Loewen-Schmidt designs his courses so his students have to think. For him, the classroom does not have to be a place you always want to be. He believes suffering is the only legitimate vehicle of learning.
Loewen-Schmidt said, “If you don’t sit with the confusion, you’ll leave blind spots. I did not give up on my confusion. I kind of have a pride.”
He tries to create an atmosphere in his classrooms where his students are required to embrace the confusion.
Alex Hale, a sophomore English major, has taken Loewen-Schmidt’s Introduction to Literary Study course. He said that initially he found Loewen-Schmidt “easily approachable.”
Hale said, “At times, he can get off topic very easily, but there’s more to him than that. Most of the time, when we get off topic, it’s to serve a larger purpose.
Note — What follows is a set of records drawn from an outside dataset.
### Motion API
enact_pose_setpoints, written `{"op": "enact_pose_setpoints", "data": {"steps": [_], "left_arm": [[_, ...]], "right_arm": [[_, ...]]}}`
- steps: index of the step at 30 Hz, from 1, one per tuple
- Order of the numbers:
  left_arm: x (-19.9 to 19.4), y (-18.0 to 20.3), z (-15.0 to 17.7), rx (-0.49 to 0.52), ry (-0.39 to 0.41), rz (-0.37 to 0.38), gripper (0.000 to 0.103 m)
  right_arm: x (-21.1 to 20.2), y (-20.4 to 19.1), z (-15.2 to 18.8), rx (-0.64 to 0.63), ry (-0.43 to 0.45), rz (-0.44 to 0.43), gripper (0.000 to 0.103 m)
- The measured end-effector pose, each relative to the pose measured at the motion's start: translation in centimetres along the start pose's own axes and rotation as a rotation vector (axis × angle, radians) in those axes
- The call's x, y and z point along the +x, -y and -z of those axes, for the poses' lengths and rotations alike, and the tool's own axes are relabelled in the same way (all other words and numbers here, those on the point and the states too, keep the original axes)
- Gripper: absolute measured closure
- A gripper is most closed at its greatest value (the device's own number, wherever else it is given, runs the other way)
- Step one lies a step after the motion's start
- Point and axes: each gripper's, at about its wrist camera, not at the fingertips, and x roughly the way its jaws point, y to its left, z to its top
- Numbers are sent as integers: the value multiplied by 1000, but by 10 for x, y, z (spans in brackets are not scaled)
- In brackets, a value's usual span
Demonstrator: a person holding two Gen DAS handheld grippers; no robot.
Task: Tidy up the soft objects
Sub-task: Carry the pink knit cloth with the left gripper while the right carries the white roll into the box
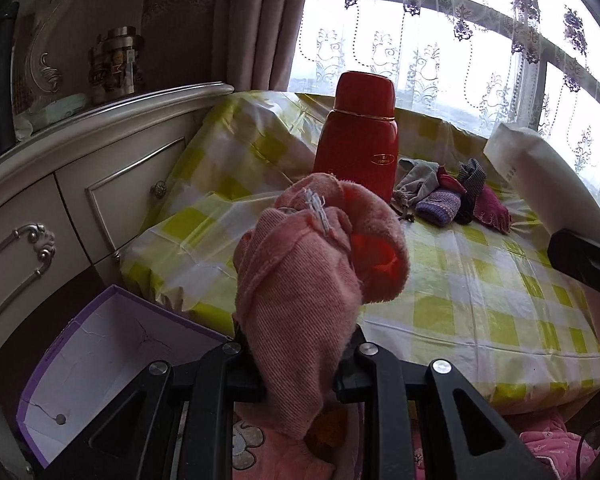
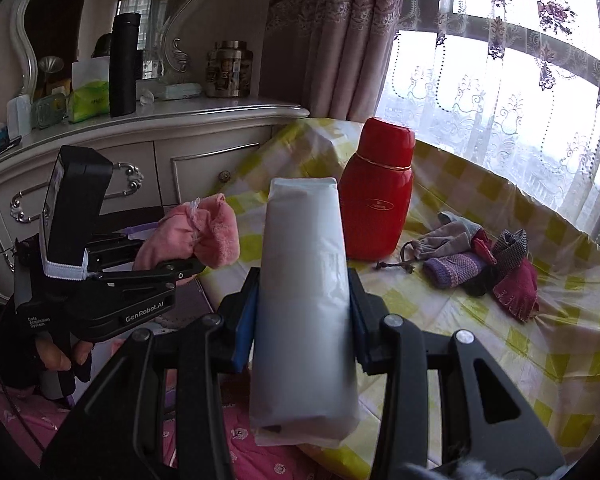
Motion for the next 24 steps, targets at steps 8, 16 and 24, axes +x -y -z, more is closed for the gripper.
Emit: {"op": "enact_pose_setpoints", "data": {"steps": [8, 16, 24], "left_arm": [[3, -48, 18, -98, -63, -68, 78], [-2, -123, 44, -222, -204, -184, 78], [6, -177, 67, -357, -370, -304, 52]], "right_arm": [[33, -51, -6, -109, -84, -147, 59], [83, -95, -13, -171, -274, -295, 59], [106, -136, -11, -217, -311, -462, 57]]}}
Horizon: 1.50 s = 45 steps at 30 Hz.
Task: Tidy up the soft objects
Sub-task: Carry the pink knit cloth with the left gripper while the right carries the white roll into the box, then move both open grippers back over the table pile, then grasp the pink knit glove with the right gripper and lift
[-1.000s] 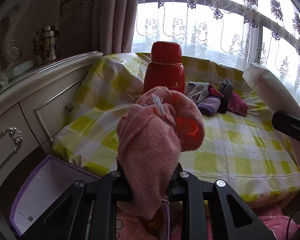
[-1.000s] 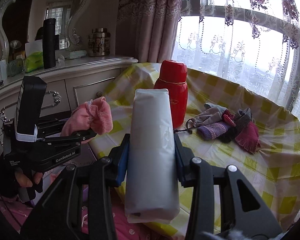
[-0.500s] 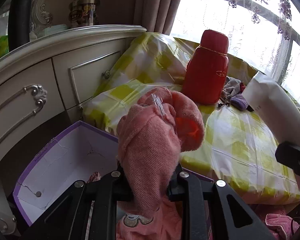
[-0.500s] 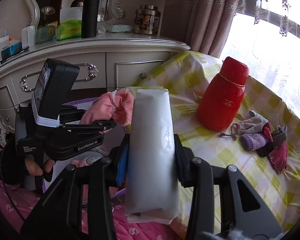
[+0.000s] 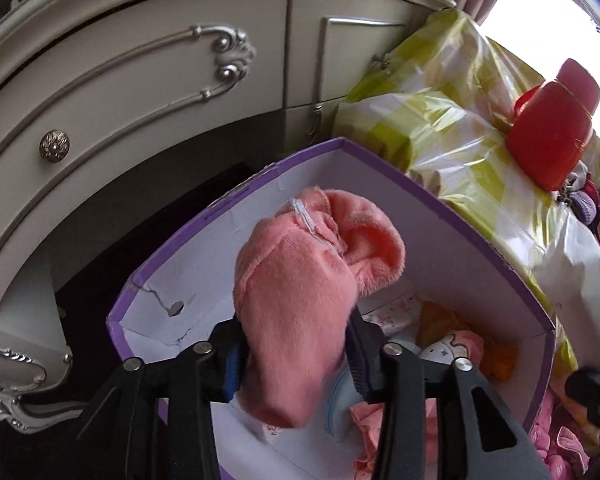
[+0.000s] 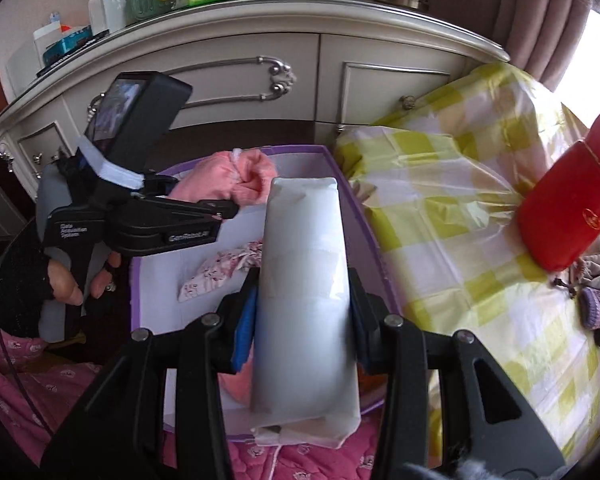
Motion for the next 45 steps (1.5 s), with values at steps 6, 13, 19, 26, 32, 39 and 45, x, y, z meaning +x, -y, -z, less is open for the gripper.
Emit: {"op": "enact_pose_setpoints", "data": {"steps": [6, 13, 19, 26, 32, 39, 45], "left_arm": [[-21, 11, -5, 8, 90, -28, 38], [-45, 129, -20, 292, 193, 250, 18], [-20, 283, -13, 544, 131, 516, 16], [30, 431, -5, 680, 206, 529, 16], [63, 464, -10, 666, 110, 546, 16], [68, 453, -16, 595, 74, 620, 14], [68, 453, -17, 585, 71, 629, 14]], "right_arm": [[-34, 39, 18, 101, 110, 63, 39], [-96, 167, 109, 476, 140, 339, 32], [-129, 259, 208, 790, 90, 559, 32], [-143, 360, 268, 997, 127, 644, 32], [-137, 447, 265, 1077, 169, 691, 31], [-104, 500, 231, 940, 98, 770, 31], [-152, 441, 229, 856, 259, 815, 90]]}}
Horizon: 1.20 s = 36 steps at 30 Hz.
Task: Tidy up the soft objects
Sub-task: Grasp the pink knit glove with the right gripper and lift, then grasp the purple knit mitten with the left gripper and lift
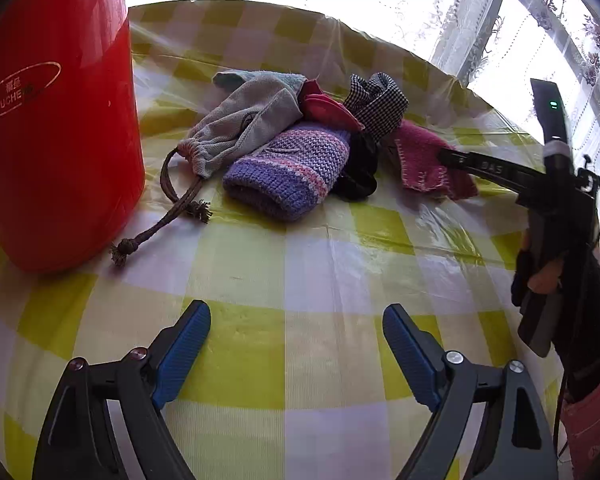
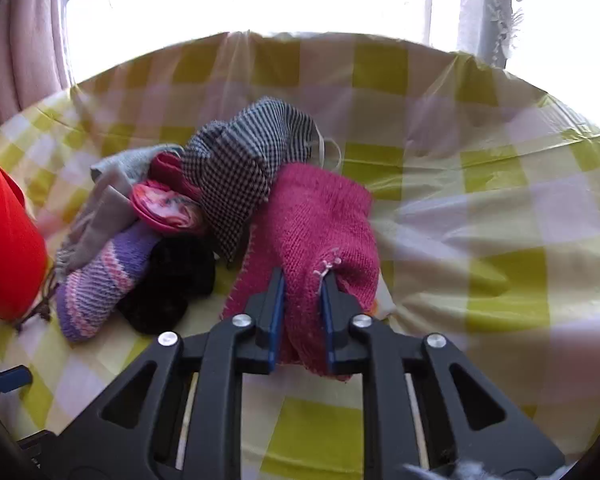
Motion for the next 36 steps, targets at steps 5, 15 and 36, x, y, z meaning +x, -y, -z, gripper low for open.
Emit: {"op": "enact_pose_setpoints", "data": {"steps": [5, 15, 36], "left_arm": [[0, 1, 0, -5, 1, -1, 13], [2, 4, 0, 19, -14, 11, 6], [69, 45, -80, 284, -41, -238, 71]], "right_arm": [[-85, 17, 46, -19, -41, -51, 90], [-101, 68, 112, 20, -296, 51, 28], [-71, 28, 112, -102, -233, 125, 82]]}}
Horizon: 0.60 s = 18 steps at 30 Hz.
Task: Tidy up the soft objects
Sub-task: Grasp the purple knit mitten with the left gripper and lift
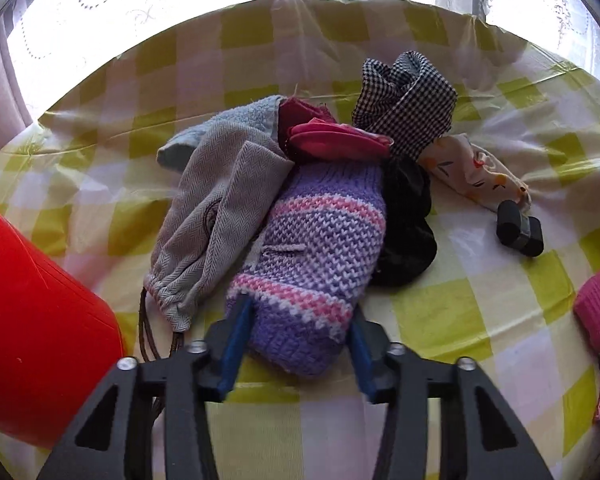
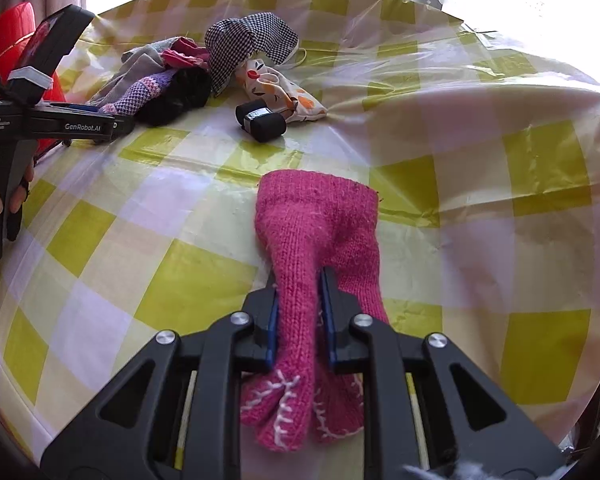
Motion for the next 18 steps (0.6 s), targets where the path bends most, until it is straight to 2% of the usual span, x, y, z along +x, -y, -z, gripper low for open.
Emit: {"op": "enact_pose_setpoints", "data": {"steps": [2, 4, 6, 8, 9, 11, 13, 14, 16, 18], "left_arm": [[-27, 0, 13, -50, 30, 87, 75], [-55, 4, 38, -89, 46, 127, 75], [-77, 5, 70, -114, 23, 155, 75], [-92, 5, 99, -119, -7, 151, 72], [-97, 5, 109, -105, -10, 148, 68], [-103, 9, 117, -57, -7, 117, 53], [-103, 14, 113, -12, 1, 57, 18], [-101, 16, 109, 7, 12, 33, 14], [-96, 17, 101, 50, 42, 18, 13], [-82, 26, 93, 104, 25, 29, 13]], "right_arm": [[0, 2, 0, 9, 0, -12, 82], [0, 5, 0, 22, 1, -26, 82], [0, 6, 0, 29, 1, -32, 82], [-1, 5, 0, 28, 1, -31, 82], [-1, 5, 0, 26, 1, -29, 82], [-1, 4, 0, 22, 1, -24, 82], [-1, 3, 0, 20, 1, -20, 82], [-1, 2, 1, 19, 1, -17, 82], [-1, 2, 0, 16, 1, -14, 82], [-1, 2, 0, 14, 1, -12, 82]]}}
He’s one of those professors that really wants his students to think about what they’re doing and why. He’s told us multiple times in class that he wants us to lead our class, take the material where we want to and talk about what we don’t understand.”
The atmosphere that Loewen-Schmidt creates forces alternate ways of understanding the world and provides students with opportunities to master complexity by not being daunted by it. Loewen-Schmidt concludes that it makes it exciting.
Now, with a doctorate, his wife and their twin daughters, Sadie and Sienna, Loewen-Schmidt’s globetrotting has slowed down.
He said with a smile, “My daughters are a trip, so I don’t need to travel.”